▼▼▼

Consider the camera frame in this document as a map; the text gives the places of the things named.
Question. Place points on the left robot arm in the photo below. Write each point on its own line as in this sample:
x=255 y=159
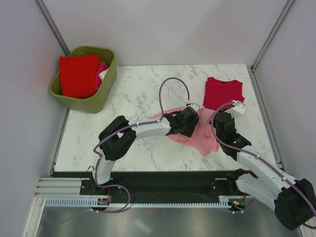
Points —
x=117 y=138

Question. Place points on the light pink t shirt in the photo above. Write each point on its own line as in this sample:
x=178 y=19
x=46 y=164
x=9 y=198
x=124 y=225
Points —
x=202 y=138

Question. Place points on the left aluminium corner post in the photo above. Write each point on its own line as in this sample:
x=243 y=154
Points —
x=52 y=26

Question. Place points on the bright red folded shirt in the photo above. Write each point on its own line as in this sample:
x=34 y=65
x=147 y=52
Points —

▲▲▲

Your instructions: Among the lines above, which contain the word "left"? Copy every one.

Completed task:
Question. Place points on the left robot arm in the photo below. Write each point on its own line as in this sample:
Question. Place points on the left aluminium corner post in the photo above. Write each point on its own line as in this sample:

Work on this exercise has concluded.